Benefits managers and HR pros alike know the two-fold benefits well-being programs provide: a healthier, more engaged workforce and increased productivity. So it’s no wonder more companies are prioritizing such programs.
A large majority of employers (78%) call employee well-being a key component of company strategy, according to Virgin Pulse’s 2017 State of the Industry report. In addition, 87% say they have already invested, or plan to invest, in some type of employee well-being initiative, and 97% agree with the decidedly uncontroversial statement that worker well-being positively influences engagement.
“Until recently, employee well-being has been viewed as a ‘nice to have,’ but with more and more research directly connecting employee well-being to business productivity and performance, business leaders are recognizing it as a ‘must have’ from a business perspective,” says Chris Boyce, CEO of Virgin Pulse, a wellness technology provider. “The proof is in the data that emerging-companies that invest in employee well-being see lower turnover, less absenteeism, stronger stock performance and higher business productivity.

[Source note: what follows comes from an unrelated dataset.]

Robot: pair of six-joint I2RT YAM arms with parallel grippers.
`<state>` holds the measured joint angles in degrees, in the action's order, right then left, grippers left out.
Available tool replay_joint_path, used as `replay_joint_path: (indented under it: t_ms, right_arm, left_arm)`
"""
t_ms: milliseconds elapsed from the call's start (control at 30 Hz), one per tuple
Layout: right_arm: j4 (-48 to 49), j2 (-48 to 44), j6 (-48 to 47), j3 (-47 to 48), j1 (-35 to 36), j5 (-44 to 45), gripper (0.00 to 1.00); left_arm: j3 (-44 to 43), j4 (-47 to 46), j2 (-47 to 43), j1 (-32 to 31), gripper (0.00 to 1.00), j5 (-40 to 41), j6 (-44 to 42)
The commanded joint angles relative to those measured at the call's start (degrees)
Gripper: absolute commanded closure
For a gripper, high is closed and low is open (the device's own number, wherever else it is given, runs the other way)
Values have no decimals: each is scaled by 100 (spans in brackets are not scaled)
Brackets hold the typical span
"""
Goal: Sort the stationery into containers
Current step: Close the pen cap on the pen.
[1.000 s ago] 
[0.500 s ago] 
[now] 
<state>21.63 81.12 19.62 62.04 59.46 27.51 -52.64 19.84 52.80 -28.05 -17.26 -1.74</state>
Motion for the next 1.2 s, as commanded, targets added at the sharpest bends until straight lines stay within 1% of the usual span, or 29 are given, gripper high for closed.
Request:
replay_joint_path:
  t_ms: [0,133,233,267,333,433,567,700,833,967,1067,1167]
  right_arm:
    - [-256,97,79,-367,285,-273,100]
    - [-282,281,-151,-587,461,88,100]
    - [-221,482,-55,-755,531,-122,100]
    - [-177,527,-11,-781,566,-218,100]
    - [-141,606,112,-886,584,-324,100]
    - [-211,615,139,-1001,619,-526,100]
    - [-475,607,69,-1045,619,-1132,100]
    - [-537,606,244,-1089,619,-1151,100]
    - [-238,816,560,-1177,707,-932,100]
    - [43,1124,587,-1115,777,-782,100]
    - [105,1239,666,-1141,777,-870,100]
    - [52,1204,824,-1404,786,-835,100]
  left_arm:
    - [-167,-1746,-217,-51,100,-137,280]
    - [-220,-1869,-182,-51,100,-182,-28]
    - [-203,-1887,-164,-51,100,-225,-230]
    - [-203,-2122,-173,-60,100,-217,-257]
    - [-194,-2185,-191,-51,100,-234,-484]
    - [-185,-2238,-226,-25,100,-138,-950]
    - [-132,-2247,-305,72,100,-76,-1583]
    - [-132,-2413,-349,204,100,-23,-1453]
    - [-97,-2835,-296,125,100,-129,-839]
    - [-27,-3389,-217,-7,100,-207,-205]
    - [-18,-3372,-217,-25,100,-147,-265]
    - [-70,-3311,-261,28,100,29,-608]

That’s a compelling business case.”
But what programs do employers say are advancing wellness and engagement? Opinions seem to differ. Forty-one percent of the organizations surveyed by Virgin Pulse are still in the process of defining employee engagement or developing a plan to enhance it.
Further, a little less than a third (29%) of respondents have established engagement programs to fit specific needs or offer an integrated solution that links to organizational strategy, the report notes.

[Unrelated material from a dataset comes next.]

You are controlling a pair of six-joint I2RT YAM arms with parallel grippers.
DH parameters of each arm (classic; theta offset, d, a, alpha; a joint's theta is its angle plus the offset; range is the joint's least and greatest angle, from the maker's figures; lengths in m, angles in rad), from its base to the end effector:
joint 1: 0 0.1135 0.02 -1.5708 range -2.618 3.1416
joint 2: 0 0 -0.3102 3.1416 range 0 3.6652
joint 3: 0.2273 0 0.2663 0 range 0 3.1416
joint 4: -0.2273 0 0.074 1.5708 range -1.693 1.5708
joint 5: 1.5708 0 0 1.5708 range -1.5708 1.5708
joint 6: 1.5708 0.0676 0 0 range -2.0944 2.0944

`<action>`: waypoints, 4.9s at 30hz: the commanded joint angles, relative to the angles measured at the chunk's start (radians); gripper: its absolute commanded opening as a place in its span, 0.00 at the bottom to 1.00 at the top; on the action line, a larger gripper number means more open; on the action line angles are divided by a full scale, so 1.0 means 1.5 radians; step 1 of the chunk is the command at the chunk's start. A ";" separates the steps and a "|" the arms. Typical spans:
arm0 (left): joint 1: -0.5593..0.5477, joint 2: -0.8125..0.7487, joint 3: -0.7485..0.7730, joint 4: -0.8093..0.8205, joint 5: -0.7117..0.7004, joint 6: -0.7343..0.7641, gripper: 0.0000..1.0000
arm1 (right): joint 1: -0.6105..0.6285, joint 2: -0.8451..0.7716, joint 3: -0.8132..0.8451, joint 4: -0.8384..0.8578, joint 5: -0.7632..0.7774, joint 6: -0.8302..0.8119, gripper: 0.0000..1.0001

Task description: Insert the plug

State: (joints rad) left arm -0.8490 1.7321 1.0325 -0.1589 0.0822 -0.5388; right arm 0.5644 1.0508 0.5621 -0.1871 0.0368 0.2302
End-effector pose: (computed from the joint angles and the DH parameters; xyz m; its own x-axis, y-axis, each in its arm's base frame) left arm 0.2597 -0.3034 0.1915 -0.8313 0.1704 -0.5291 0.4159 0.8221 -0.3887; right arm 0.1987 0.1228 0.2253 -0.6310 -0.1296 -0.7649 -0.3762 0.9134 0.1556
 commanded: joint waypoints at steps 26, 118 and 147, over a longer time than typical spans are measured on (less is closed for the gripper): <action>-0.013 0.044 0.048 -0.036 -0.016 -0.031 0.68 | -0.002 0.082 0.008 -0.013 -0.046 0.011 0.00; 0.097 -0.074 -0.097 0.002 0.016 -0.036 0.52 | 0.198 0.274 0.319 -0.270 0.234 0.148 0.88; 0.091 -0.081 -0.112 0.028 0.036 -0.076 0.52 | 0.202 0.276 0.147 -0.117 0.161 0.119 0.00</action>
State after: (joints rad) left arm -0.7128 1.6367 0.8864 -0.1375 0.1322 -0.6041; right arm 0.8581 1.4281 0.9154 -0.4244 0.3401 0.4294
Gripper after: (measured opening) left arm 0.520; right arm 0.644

One of the more striking differences between the older, or more “mature” organizations, accounting for 29% of those surveyed, and the rest of the employers is that the great majority of the former group conducts annual employee engagement surveys, compared to less than half of other employers.
By completing these surveys, some roadblocks employers say they are encountering in engaging more employees in well-being programs include issues such as organization culture (48%), budgets (47%) and communications (30%), the study notes.

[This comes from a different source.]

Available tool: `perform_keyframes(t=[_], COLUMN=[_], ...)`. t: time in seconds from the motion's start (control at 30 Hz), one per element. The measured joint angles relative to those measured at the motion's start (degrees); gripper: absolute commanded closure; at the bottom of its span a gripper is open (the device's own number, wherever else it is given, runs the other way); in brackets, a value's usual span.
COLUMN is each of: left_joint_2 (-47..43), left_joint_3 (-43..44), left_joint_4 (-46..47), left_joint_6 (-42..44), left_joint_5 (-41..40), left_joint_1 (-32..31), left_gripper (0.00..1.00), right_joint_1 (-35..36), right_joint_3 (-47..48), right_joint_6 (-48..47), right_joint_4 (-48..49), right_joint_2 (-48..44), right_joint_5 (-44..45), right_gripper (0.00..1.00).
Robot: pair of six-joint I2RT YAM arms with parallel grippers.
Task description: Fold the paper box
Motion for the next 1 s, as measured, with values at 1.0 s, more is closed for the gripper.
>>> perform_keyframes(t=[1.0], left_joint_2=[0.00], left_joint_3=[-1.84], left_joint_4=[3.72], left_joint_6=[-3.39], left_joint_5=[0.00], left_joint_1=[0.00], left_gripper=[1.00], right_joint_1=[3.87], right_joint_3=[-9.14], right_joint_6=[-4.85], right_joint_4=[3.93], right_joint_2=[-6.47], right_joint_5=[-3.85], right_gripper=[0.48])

For benefits managers, making sure that all employees have access to benefits and programs that address their full well-being — and having the ability to communicate those programs and measure usage and impact — is critical in proving the value of wellness programs, Boyce notes.
“Today, businesses can and should be looking beyond wellness and health cost savings and evaluating employee well-being programs in the context of the larger cultural and business value they deliver, such as increased employee engagement and retention, reduced safety incidents, decreased absenteeism and higher business productivity,” he adds.
In fact, a large majority of HR leaders view workplace culture as an important part of furthering employee well-being. Eighty percent have programs in place or plan to implement programs aimed at improving culture at the office.
Beginner organizations can jump-start their well-being initiatives by offering well-being programs, experiences and activities that engage all employees, not just a few, Boyce suggests. Social connections and team support are critical in building — and sustaining — cultures of well-being, so the more actively involved employees are in the program, the more successful it will be in driving the changes and outcomes that matter for individuals and organizations.
“As organizations continue to focus on individual well-being as a positive driver of company culture, they are going to see happier, healthier, more engaged employees and better business results, across the board,” he says. “That’s just good business sense.”
The best way to implement a robust program that meets the individual needs of employees —while simplifying management and communication for employers — is to find a well-being vendor that has a hub embedded with their solution, Boyce says.
A hub that provides a one-stop-shop experience by connecting all relevant programs into a single space allows employees to access all their resources in one interface while driving participation and usage. With the right well-being and benefits hub, employers will be able to integrate a broad range of HR and benefits programs and promote them to relevant employees and populations.
“Imagine being able to suggest your financial planning program to employees that are new to the workforce, physical activity programs to those who are most sedentary, and mindfulness programs to departments in the throes of their busy season,” Boyce says. “Simplification, employee engagement and personalization are key to building a robust well-being program.”